GOAL OF THE EXERCISE:
Give back the line that contains "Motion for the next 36" and every following line, exactly as they appear, through the end of the data.

(Stored records)
--- --- ---

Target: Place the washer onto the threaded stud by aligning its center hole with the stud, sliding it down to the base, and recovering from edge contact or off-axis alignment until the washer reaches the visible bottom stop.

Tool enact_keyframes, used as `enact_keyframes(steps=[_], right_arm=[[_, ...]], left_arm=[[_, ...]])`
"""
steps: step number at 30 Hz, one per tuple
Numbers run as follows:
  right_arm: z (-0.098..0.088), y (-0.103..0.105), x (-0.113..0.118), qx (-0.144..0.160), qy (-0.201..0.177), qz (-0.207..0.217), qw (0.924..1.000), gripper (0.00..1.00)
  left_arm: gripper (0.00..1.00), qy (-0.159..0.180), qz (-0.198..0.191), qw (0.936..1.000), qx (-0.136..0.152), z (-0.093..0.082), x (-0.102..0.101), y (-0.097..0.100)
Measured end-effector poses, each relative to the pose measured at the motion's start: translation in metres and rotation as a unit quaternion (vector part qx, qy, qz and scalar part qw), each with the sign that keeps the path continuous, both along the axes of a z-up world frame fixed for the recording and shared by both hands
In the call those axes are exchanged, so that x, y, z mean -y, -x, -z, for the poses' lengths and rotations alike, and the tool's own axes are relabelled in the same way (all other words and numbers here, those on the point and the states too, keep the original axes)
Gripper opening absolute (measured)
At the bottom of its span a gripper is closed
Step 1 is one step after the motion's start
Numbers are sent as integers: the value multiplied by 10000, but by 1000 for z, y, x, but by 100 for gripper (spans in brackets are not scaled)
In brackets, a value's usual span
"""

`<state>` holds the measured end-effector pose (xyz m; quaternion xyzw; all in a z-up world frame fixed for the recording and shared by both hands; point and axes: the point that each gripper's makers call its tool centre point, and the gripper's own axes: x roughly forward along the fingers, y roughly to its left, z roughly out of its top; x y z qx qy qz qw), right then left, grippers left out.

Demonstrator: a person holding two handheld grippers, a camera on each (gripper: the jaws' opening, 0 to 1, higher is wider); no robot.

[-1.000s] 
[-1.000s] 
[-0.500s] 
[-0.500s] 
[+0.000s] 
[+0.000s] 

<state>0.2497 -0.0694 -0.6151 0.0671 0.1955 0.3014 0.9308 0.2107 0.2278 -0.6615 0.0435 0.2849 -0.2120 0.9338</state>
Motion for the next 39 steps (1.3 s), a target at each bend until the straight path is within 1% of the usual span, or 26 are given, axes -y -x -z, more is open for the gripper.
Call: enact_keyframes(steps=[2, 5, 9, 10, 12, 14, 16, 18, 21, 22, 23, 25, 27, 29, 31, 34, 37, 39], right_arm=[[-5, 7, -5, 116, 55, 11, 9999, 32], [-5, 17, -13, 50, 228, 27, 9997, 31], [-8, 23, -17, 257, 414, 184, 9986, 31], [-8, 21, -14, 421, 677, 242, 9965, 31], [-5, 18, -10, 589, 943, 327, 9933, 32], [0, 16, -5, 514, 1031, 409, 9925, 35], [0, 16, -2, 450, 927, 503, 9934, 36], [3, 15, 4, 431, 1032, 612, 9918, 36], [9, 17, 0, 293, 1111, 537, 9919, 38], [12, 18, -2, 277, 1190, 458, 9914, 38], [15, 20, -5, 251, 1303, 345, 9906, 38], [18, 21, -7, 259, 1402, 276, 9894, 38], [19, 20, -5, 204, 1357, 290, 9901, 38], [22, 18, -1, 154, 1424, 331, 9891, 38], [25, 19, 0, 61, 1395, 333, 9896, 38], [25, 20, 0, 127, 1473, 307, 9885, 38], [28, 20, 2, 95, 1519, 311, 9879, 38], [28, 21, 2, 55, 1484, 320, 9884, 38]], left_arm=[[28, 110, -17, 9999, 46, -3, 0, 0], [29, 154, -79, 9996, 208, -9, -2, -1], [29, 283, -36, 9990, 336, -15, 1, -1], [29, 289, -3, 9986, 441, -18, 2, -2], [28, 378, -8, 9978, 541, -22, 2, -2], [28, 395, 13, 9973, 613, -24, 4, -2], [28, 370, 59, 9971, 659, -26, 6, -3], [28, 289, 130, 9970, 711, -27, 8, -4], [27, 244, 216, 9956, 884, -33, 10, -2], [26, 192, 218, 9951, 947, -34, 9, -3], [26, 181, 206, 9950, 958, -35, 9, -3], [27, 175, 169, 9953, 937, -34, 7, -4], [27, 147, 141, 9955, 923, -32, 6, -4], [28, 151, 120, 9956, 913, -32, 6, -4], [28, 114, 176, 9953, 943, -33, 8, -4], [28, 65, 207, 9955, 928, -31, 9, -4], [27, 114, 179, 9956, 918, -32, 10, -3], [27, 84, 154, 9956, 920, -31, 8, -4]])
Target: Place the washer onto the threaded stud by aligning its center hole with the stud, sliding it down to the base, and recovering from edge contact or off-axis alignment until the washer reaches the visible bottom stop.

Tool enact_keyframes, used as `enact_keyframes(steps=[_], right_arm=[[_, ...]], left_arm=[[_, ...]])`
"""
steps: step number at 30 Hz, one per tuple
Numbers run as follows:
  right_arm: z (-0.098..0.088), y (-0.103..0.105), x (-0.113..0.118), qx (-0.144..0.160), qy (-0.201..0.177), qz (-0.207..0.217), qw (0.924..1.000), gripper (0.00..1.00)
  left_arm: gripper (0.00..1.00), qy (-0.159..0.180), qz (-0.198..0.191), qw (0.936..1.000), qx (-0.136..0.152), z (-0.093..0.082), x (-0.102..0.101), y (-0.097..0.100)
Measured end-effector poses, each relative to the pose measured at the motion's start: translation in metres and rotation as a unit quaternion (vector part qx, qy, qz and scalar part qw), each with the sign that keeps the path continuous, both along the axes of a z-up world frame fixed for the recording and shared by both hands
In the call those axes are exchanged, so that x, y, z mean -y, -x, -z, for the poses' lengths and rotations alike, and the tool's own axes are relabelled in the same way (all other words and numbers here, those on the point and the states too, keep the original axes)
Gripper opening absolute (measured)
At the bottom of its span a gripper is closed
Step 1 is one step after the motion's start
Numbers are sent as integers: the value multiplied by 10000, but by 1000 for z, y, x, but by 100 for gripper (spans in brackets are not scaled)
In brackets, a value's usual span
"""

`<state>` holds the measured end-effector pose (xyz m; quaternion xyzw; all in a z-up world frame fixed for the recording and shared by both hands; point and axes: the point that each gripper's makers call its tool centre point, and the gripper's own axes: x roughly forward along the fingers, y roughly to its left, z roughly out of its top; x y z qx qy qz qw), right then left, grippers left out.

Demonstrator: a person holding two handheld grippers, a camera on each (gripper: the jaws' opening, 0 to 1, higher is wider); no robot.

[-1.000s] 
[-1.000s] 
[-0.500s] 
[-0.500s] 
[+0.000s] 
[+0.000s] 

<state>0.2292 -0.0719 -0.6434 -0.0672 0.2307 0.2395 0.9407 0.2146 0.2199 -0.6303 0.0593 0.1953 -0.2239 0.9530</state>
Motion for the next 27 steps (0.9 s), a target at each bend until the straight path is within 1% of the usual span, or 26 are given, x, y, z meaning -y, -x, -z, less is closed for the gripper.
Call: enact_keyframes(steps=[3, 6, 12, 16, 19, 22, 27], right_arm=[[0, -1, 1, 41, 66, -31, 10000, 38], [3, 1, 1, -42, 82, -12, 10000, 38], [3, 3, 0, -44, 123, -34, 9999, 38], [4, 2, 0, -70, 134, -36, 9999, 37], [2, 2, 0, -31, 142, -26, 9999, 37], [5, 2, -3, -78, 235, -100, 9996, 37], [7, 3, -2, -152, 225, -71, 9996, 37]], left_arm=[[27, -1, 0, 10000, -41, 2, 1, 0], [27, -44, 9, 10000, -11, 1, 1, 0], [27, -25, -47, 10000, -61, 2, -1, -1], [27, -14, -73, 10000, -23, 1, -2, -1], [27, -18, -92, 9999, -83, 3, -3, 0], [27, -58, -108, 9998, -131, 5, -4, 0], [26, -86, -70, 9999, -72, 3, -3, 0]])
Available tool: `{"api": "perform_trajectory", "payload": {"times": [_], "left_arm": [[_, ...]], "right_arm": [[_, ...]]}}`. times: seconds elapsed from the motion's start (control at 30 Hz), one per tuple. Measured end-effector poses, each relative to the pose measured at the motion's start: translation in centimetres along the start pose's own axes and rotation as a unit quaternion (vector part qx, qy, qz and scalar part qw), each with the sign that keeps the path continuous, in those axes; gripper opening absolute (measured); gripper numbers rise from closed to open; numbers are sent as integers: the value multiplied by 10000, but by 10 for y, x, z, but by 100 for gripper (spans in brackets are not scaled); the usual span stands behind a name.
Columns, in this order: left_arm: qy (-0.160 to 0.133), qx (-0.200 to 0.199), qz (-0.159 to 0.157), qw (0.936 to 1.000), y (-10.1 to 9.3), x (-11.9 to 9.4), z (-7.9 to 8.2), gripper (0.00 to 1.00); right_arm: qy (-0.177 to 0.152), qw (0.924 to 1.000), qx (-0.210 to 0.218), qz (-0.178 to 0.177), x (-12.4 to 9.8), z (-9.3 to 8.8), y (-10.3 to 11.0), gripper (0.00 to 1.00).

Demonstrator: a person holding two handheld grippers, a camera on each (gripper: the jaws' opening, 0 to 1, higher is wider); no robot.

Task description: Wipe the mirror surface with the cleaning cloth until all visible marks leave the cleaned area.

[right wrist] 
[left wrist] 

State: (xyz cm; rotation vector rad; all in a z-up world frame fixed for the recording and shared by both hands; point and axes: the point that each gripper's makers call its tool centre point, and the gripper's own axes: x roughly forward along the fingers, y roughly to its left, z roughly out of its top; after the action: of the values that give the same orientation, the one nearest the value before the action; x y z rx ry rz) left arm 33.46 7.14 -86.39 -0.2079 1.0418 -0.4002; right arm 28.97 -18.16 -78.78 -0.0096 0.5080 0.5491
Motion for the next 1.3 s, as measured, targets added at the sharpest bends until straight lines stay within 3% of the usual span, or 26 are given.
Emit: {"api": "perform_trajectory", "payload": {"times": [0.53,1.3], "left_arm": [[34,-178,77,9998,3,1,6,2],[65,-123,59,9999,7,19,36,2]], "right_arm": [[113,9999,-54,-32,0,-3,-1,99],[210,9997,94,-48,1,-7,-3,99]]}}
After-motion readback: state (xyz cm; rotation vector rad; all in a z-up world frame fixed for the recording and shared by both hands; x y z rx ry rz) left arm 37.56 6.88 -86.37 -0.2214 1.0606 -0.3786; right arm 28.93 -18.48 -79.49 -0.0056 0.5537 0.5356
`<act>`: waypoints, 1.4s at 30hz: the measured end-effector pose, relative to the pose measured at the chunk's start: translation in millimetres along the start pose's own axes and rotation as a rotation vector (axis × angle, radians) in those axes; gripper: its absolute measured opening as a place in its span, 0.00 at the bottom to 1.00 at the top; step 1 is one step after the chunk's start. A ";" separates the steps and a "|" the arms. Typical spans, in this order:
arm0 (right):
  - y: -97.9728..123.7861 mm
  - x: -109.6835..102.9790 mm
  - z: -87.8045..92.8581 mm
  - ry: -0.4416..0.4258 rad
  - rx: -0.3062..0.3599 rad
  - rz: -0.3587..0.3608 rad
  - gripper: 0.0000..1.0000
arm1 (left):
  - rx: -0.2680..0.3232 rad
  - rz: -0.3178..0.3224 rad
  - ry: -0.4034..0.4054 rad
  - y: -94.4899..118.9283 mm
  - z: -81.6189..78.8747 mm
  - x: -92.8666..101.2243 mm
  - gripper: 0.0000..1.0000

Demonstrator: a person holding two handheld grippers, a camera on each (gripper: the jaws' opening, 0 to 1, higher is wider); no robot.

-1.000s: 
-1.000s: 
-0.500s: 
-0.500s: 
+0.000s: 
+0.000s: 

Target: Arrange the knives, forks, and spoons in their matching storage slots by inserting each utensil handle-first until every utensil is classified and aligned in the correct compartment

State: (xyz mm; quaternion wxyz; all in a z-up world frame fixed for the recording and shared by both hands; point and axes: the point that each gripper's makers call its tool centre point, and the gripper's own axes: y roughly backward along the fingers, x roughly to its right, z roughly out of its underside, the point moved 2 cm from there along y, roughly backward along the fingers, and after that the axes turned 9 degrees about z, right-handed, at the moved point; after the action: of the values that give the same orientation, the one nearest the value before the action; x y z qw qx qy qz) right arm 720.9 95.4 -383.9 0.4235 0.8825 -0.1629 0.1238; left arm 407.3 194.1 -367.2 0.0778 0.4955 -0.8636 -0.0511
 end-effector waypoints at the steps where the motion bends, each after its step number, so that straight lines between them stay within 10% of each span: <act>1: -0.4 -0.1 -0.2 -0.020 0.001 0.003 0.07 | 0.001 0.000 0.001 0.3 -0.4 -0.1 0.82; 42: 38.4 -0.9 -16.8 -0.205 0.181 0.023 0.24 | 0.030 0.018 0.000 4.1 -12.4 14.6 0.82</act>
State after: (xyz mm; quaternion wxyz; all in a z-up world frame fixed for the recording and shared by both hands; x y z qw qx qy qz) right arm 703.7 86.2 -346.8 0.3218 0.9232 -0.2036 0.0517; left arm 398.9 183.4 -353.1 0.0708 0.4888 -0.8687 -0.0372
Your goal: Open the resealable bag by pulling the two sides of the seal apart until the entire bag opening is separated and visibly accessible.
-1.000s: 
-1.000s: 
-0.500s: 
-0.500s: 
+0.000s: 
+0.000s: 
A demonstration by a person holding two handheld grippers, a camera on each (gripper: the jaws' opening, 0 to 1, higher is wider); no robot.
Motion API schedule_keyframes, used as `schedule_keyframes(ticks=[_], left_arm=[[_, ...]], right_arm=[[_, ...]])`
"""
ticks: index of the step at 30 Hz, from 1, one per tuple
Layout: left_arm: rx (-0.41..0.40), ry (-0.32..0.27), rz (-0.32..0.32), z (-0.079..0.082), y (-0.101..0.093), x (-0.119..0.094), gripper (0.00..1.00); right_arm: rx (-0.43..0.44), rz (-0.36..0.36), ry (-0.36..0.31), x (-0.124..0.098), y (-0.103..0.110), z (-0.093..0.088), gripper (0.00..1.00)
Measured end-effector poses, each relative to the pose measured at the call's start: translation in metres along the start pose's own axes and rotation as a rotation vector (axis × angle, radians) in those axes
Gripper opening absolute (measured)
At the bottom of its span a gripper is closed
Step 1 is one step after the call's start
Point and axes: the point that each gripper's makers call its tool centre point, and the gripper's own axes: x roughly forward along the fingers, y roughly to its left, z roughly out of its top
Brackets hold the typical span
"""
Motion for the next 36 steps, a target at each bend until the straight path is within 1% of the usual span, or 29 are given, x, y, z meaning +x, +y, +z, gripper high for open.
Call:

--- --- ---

WORKED SOLUTION:
Motion for the next 36 steps, a target at each bend until the straight path is within 1% of the usual span, or 29 are given, x, y, z meaning +x, +y, +z, gripper high for open.
Call:

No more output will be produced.